A few years ago, however, after two Osprey accidents, the United States government grounded the fleet.

“The planes were having problems during the rotor transition,” says Kelly Gaither. “Our job was to figure out why.”

Gaither is a visualization expert at the Texas Advanced Computing Center. She and her team simulated, visualized and created a 3000-frame movie to show air movement around the Osprey during transition.

Where art meets science

“When creating this movie, I had a chance to be just as artistic as analytical. People are drawn in when they look at it,” she says. “It’s visually stunning and scientifically meaningful. We were able to take an abstract idea and translate it for a lay audience.”

Gaither’s job is to transform digital data into images and animations to help people better understand the data’s message.

“The human visual system is very good at noticing patterns from visual input,” she says. “These visualizations are much better than just looking at a column of numbers.”

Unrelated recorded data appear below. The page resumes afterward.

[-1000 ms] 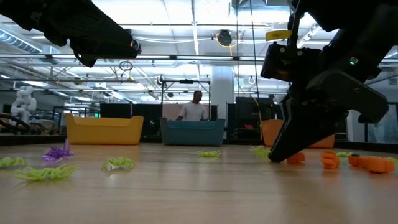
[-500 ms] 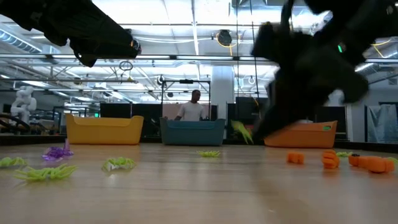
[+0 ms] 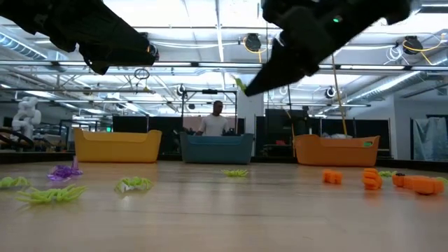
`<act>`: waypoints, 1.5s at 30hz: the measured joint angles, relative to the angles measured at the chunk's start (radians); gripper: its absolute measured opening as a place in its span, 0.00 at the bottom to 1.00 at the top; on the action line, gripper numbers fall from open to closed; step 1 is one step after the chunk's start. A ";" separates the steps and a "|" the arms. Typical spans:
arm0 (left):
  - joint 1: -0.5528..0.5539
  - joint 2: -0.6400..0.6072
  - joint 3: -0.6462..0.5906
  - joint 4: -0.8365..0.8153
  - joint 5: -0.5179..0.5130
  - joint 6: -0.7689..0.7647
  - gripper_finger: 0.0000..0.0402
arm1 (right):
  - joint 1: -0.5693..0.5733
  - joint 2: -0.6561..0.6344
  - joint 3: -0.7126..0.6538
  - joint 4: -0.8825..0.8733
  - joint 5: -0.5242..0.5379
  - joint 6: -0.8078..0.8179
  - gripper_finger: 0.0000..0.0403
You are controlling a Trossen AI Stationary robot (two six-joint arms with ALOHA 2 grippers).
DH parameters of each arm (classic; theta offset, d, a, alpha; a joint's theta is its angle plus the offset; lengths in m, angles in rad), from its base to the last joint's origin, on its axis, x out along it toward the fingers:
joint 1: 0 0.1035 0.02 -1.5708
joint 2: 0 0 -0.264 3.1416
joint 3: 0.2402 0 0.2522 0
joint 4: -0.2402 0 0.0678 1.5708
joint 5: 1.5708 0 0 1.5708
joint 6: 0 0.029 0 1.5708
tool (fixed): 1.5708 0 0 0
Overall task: Sort Halloween decoration
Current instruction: Put the green spider toy into the blue bin
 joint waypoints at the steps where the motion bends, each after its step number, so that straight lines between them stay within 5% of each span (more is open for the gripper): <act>1: 0.000 0.000 0.000 0.000 0.000 0.000 0.44 | -0.019 -0.012 0.000 0.005 -0.002 -0.009 0.00; 16: 0.001 0.000 0.000 0.000 -0.005 0.065 0.44 | -0.345 -0.071 0.076 0.006 -0.040 -0.148 0.00; 23: 0.002 0.000 0.000 -0.011 -0.152 0.163 0.44 | -0.500 -0.071 0.233 -0.188 -0.188 -0.185 0.00; 32: 0.002 0.000 0.000 -0.152 -0.034 -0.002 0.44 | -0.680 -0.069 0.290 -0.293 -0.451 -0.396 0.00; 45: 0.091 0.000 -0.001 -0.180 -0.005 0.002 0.44 | -0.844 0.066 0.290 -0.238 -0.508 -0.427 0.00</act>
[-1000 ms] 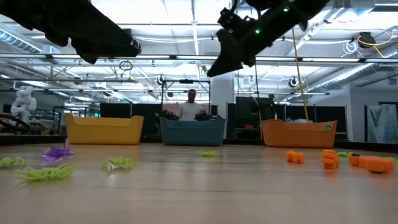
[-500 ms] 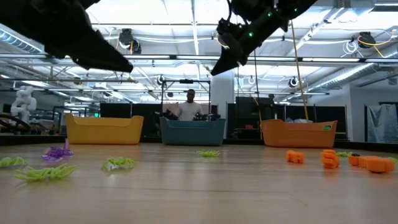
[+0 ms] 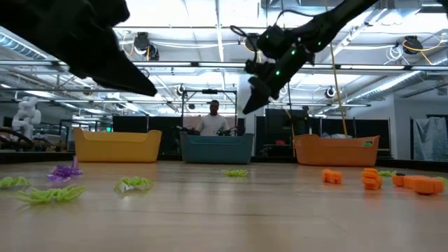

In a visual format several aspects of the data can be noticed simultaneously, says Gaither. Thus the principal of computer visualization is the same as that of the bar graph.

“We take something very complex and make it simple by turning it into an image, something the brain has a greater intuitive understanding of,” says Mike Papka, a visualization expert at Argonne National Laboratory in Chicago, U.S.

Beyond your TV weather forecast

One very familiar example is a weather forecast: With just a glance we can gather information about temperature, pressure and precipitation across a geographic area.

As science becomes increasingly digitized and data-based, visualization is set to become more and more important. Using visualization, Gaither and Papka can help scientists from all fields: medical science, cosmology, computational fluid dynamics, architecture, geosciences and meteorology. 

“You can put detectors or sensors on practically anything,” says Papka.

The biggest challenges, according to both Papka and Gaither, are visualizations of very abstract systems. In such cases collaborating with scientists and learning about the research domain is crucial to creating useful visualizations.

Visualization follows some hard and fast rules: A visualization expert must understand the principals of color, must know how the human eye perceives images and must obey the physical laws of the system being visualized.

“Beyond those basic rules,” Gaither says, “it’s pretty creative.”

Gaither and Papka draw on grid computing resources from the TeraGrid to create their computationally intensive images.